I watched enough to know it's more of the same blabber over and over again of either a) stuff that doesn't affect me b) unsubstantiated c) over dramatized fodder to feed the ravenous need for something compelling (even if it isn’t) for conspiracy theorists like yourself (speaking of sheep).
I absolutely find it delicious how superior you view yourself because you think people are inferior to your mind expanding intellect, just because someone doesn’t believe or want to believe or want to know more about things that have no definitive scientific proof (hence why they are still called theories).
The first mistake your smug contempt makes is that you assume that that I live my life or advocate a life of blissful ignorance. If you truly understood what I was saying then you would have realized that I’m not advocating ignorance or lack of knowledge. I’m saying time and effort can be better spent on something that has a more direct impact on your life. If you have 3 hours of free time in a day, you can spend those hours of it contemplating the ecosystem of the bottom of the ocean, researching aliens, or questioning the meaning of life. Or you can spend those same 3 hours with your kids, volunteering, or helping the elderly. You think because you watch documentaries to better develop arguments for your unproven theories somehow makes you superior? What have you accomplished? You have trivial knowledge. You aren’t solving crimes. You aren’t helping people. You aren’t curing cancer. So what if you know of some odd combination of numbers that add up to something interesting and coincidental? I’d have a lot more respect for someone who spent that time with their kids than discovering new evidence of aliens. Now I’m not solving crimes or curing cancer. But I’m also no bragging about how what I do and research is somehow more enlightened, intelligent or superior than other people as you are.
You also think that I’m implying that I’m not advocating thinking outside the box or challenging the norm. Wrong again. If you want to come up with a novel new way to improve gas efficiency in cars or want to challenge the system on gender equality or gay rights, then I salute you. You challenging if people believe in aliens or not is about as impressive as if I questioned what would happened if Superman fought Batman. I highly encourage thinking outside the box or challenging the system to tangible, substantial things and events. Throwing out wild theories and ideas doesn’t make you as open minded or superior as you think you are. I could probably write a 50 page term paper on how I believe the Easter Bunny exists and give theories and proofs on why I believe that. Does that make me progressive thinking?
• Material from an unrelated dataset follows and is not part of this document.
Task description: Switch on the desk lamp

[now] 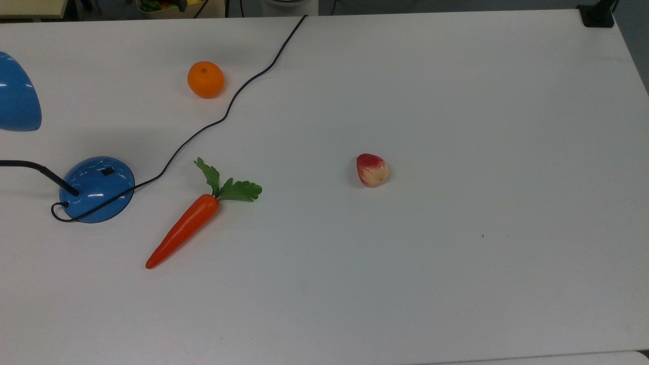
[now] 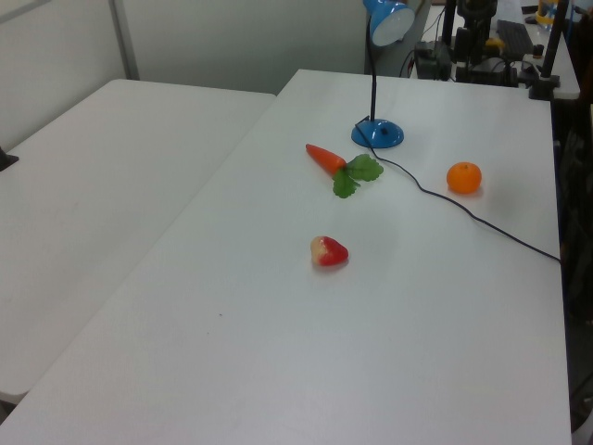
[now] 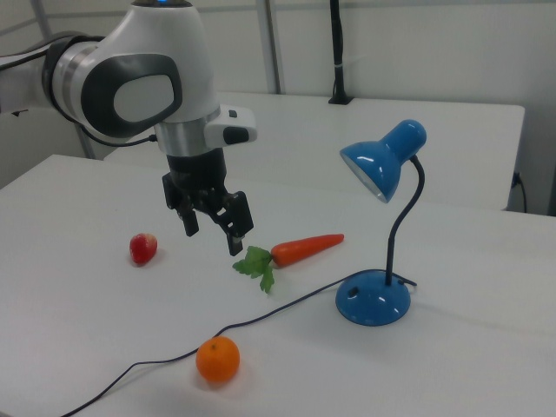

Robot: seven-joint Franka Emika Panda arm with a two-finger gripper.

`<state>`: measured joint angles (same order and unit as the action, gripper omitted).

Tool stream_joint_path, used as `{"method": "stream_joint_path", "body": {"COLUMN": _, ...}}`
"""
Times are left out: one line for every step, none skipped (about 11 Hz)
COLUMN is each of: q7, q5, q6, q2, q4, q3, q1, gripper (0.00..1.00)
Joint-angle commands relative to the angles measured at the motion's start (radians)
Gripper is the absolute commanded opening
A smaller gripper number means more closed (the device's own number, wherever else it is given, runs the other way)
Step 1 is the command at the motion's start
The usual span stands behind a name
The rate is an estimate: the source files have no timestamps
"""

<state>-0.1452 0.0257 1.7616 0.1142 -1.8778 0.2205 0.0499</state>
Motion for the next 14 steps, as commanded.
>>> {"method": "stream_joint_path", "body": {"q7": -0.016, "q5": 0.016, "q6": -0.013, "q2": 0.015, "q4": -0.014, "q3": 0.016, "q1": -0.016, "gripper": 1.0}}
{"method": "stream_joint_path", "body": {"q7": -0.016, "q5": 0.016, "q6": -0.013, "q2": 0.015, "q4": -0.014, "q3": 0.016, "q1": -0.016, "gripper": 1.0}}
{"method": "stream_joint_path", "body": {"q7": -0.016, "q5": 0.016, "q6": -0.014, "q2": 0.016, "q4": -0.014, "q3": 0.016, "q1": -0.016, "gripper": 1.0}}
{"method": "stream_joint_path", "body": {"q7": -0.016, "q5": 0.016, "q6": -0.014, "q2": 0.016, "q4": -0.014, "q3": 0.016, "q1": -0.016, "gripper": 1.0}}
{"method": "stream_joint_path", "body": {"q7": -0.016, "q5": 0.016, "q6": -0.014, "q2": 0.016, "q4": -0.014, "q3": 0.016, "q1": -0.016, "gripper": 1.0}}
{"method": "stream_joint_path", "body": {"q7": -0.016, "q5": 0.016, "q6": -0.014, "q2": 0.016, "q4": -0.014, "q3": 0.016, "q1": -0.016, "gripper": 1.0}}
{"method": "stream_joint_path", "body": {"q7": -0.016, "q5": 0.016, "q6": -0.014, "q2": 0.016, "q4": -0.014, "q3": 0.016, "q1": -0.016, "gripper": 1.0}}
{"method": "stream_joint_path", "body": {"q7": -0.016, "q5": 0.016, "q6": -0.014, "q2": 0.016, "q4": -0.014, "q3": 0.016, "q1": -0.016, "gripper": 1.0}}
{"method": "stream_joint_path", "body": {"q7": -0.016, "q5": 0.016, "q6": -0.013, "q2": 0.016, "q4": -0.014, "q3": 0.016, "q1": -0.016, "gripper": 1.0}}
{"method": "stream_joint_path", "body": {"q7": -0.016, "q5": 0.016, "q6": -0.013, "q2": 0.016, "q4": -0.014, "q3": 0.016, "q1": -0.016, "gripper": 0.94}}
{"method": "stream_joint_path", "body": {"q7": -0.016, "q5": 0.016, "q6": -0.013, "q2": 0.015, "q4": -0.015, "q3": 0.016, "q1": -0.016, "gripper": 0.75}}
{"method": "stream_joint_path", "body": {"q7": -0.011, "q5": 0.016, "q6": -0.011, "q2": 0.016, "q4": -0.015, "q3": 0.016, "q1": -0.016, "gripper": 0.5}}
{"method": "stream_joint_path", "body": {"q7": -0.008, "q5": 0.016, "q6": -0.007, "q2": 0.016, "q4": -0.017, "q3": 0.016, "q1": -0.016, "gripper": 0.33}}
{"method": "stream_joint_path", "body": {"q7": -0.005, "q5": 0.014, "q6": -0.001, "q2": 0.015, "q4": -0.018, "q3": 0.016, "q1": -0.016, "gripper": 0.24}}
Does that make me intellectually superior? Does that make you all sheep because you don’t buy into what I’m say or even want to open your mind to what I’m saying? Apparently you think so. You’ve somehow confused that pondering whether if aliens or spirits exist or if leprauchans have pots of gold, somehow creates skyscrapers, cures cancer or feeds people. In fact, it’s the exact opposite. It’s people not wasting their time staring up at clouds and theorizing and hypothesizing unproveable conjectures all day long, but rather putting their nose to the grindstone and actually applying themselves to the task in front of them; calculating forces on a bolt, spending time in the lab and picking crops. That’s how skyscrapers are built. Not sitting around talking about how certain dates or coordinates add up to some mystical number or combination.
I do have curiosity. I do question things. I do attempt to learn and expand my mind. But I apply them to things that apply to me. Sure I can question aliens, but I can also learn a new language, learn to fence, or study philosophy. But why would I learn something like French if I never plan on going to France or talk to French people, when I could use that time to learn how to rebuild an engine; a knowledge I might actually use. The same argument applies to wasting my time thinknig about aliens and government conspiracies; they will never have an application in my life, just as French probably won't either. The point is there are an infinite number of things you can expand your mind on. If you want to waste your time expanding your mind on pondering aliens or spirits and ghosts, then call it what it is: that’s your hobby; trivial entertainment. Nothing more. Don’t be so naive as to think it somehow makes you intellectually superior or expansive or forward thinking. Get real.